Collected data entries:

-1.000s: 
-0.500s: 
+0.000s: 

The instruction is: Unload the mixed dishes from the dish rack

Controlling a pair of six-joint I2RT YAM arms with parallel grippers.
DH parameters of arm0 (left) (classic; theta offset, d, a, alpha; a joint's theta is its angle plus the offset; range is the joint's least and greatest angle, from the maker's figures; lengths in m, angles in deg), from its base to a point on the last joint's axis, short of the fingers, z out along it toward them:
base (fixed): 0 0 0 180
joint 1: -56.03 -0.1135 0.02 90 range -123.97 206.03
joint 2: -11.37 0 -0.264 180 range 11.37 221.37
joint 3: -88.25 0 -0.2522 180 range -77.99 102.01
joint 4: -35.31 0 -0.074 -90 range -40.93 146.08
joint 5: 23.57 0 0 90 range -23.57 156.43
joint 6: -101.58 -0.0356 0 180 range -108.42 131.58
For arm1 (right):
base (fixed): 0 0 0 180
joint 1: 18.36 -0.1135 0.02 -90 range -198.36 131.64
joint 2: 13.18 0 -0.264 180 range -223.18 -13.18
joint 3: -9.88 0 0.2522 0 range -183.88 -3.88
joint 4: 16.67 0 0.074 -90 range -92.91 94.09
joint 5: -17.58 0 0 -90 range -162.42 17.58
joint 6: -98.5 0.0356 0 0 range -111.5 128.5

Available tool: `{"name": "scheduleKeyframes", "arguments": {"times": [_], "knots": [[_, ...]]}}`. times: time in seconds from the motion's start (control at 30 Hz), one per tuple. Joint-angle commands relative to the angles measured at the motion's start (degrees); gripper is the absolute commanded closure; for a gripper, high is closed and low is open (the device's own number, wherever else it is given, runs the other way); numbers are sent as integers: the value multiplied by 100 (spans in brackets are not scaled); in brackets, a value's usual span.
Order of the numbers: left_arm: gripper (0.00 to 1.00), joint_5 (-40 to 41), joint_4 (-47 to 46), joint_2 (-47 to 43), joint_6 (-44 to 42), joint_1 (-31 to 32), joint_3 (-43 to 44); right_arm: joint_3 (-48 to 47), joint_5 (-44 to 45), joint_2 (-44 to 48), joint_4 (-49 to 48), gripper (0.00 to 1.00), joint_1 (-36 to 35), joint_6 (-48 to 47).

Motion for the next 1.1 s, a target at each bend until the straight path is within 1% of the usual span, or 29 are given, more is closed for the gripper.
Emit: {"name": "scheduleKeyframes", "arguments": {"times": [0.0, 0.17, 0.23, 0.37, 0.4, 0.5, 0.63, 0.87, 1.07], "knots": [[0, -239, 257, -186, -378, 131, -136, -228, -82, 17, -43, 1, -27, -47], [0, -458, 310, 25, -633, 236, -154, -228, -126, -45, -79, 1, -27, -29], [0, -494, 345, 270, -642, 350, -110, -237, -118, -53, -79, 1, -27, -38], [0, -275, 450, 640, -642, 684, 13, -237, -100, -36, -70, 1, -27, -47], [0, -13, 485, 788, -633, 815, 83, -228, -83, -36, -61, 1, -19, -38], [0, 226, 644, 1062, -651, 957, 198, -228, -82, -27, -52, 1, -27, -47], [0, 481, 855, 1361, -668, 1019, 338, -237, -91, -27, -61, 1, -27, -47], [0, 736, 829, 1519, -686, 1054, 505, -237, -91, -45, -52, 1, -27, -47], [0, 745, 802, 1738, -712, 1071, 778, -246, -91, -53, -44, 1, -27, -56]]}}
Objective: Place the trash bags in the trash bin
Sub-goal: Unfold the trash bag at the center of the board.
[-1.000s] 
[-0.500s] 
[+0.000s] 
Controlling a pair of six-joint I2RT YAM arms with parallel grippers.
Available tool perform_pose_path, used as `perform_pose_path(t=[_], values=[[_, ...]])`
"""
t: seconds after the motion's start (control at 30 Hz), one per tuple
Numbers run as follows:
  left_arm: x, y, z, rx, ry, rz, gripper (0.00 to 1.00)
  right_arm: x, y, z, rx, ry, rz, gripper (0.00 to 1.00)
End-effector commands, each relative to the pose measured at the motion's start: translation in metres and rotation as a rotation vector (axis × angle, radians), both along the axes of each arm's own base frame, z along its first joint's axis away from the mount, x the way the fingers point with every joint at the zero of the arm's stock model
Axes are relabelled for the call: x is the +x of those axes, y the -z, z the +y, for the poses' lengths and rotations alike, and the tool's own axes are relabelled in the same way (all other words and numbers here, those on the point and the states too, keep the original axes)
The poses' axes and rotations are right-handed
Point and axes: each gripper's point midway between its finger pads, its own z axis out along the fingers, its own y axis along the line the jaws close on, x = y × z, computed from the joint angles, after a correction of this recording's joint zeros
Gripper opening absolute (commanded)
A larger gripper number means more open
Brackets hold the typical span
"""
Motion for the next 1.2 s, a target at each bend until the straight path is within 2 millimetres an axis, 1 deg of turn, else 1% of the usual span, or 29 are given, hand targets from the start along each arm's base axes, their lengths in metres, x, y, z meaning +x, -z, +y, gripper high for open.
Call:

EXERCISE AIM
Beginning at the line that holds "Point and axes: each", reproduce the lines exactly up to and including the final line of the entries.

WRITTEN REPLY
Point and axes: each gripper's point midway between its finger pads, its own z axis out along the fingers, its own y axis along the line the jaws close on, x = y × z, computed from the joint angles, after a correction of this recording's joint zeros
Gripper opening absolute (commanded)
A larger gripper number means more open
Brackets hold the typical span
"""
Motion for the next 1.2 s, a target at each bend until the straight path is within 2 millimetres an axis, 1 deg of turn, else 1% of the usual span, or 29 are given, hand targets from the start along each arm's base axes, their lengths in metres, x, y, z meaning +x, -z, +y, gripper high for open.
Call:

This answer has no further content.